Problem statement | A verbatim reproduction of the lines below, from the line containing "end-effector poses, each" through the line containing "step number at", both ends included, is the whole required output.

───

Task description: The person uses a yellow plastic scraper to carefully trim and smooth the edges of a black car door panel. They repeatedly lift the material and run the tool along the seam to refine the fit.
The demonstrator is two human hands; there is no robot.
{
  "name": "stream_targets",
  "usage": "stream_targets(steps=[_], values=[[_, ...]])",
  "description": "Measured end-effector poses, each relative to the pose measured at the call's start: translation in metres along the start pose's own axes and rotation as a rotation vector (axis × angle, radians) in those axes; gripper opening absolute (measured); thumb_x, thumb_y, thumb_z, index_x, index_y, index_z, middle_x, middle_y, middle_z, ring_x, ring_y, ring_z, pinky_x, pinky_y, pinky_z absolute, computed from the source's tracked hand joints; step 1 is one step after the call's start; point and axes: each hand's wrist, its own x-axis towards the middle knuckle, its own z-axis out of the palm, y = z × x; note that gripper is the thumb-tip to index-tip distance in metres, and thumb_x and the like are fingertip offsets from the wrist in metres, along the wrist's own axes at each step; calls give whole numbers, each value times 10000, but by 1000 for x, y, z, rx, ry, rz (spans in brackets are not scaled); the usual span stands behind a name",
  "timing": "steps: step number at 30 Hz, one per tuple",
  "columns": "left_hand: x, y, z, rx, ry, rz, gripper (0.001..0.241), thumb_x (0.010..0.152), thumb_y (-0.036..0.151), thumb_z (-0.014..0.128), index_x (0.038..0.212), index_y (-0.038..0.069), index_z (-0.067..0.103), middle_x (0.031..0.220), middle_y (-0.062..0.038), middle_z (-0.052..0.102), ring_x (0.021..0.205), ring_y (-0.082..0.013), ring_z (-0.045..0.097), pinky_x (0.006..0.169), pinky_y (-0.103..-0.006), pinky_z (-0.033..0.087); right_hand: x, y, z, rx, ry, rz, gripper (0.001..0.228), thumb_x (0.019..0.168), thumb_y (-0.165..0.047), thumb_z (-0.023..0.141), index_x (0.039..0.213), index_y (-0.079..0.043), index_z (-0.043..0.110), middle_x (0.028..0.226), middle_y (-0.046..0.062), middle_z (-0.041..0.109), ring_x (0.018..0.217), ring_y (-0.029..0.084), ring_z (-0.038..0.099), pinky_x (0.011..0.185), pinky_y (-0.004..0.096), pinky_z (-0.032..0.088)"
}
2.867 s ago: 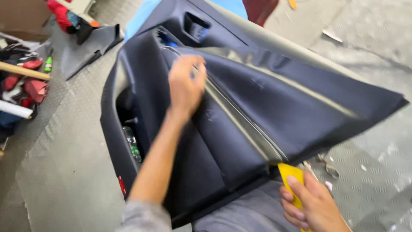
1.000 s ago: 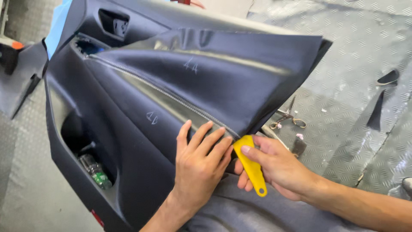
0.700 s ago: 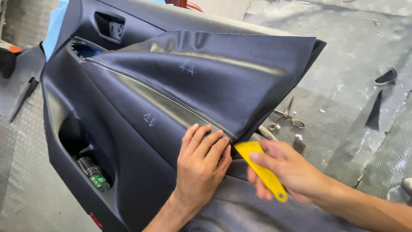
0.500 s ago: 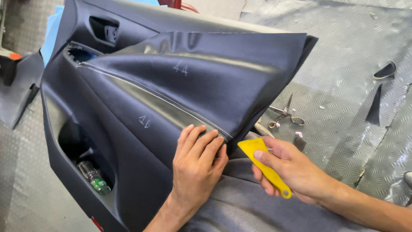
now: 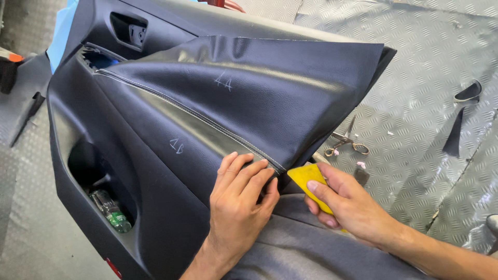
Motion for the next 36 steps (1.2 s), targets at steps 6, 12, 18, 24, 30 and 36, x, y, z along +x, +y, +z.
stream_targets(steps=[6, 12, 18, 24, 30, 36], values=[[-2, -1, 1, -2, -1, -5, 205, 803, 26, 798, 985, 4, 707, 1051, -122, 725, 1088, -320, 684, 1072, -510, 492, 8, 3, -1, 51, -3, 6, 327, 987, -217, 483, 1289, -93, 485, 683, 45, 528, 433, 76, 376, 377, 233, 307], [-1, 1, 4, -20, 5, -18, 224, 802, 17, 788, 1009, -2, 703, 1058, -123, 721, 1082, -315, 675, 1063, -500, 492, 12, 7, 5, 52, -5, -72, 160, 1021, -179, 502, 1102, -42, 514, 704, 45, 510, 464, 67, 366, 389, 233, 312], [3, 1, 4, -38, 5, 3, 243, 804, 14, 783, 1033, -2, 703, 1058, -118, 720, 1076, -313, 673, 1061, -497, 491, 16, 10, 10, -79, 67, -101, 100, 1016, -188, 505, 1038, -90, 505, 674, 37, 497, 430, 87, 352, 369, 255, 286], [11, -20, -23, -302, 53, -68, 271, 793, 102, 836, 1021, 27, 711, 1100, -128, 726, 1063, -307, 722, 1024, -427, 535, 14, 19, -1, 33, 93, 13, 141, 987, -242, 514, 1042, -113, 526, 680, 53, 504, 410, 105, 347, 358, 272, 268], [90, -210, -45, 296, 301, -211, 242, 906, 204, 741, 1054, 15, 711, 1065, -190, 698, 1016, -393, 644, 916, -455, 490, 31, 45, -29, -116, 152, -79, 240, 990, -279, 572, 1074, -64, 507, 712, 115, 609, 372, 151, 421, 338, 299, 307], [140, -364, -56, 403, -281, -752, 740, 960, 683, 369, 1207, 69, 700, 1255, -254, 648, 1234, -447, 568, 1065, -548, 380, 30, 35, -34, -142, 149, -79, 346, 979, -232, 602, 1274, -52, 578, 944, 185, 757, 370, 148, 464, 342, 280, 379]])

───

Response for this exercise |
  "description": "Measured end-effector poses, each relative to the pose measured at the call's start: translation in metres along the start pose's own axes and rotation as a rotation vector (axis × angle, radians) in those axes; gripper opening absolute (measured); thumb_x, thumb_y, thumb_z, index_x, index_y, index_z, middle_x, middle_y, middle_z, ring_x, ring_y, ring_z, pinky_x, pinky_y, pinky_z absolute, computed from the source's tracked hand joints; step 1 is one step after the call's start; point and axes: each hand's wrist, its own x-axis towards the middle knuckle, its own z-axis out of the palm, y = z × x; note that gripper is the thumb-tip to index-tip distance in metres, and thumb_x and the like are fingertip offsets from the wrist in metres, along the wrist's own axes at each step; calls give whole numbers, each value times 10000, but by 1000 for x, y, z, rx, ry, rz (spans in brackets are not scaled); the usual span stands behind a name",
  "timing": "steps: step number at 30 Hz, one per tuple",

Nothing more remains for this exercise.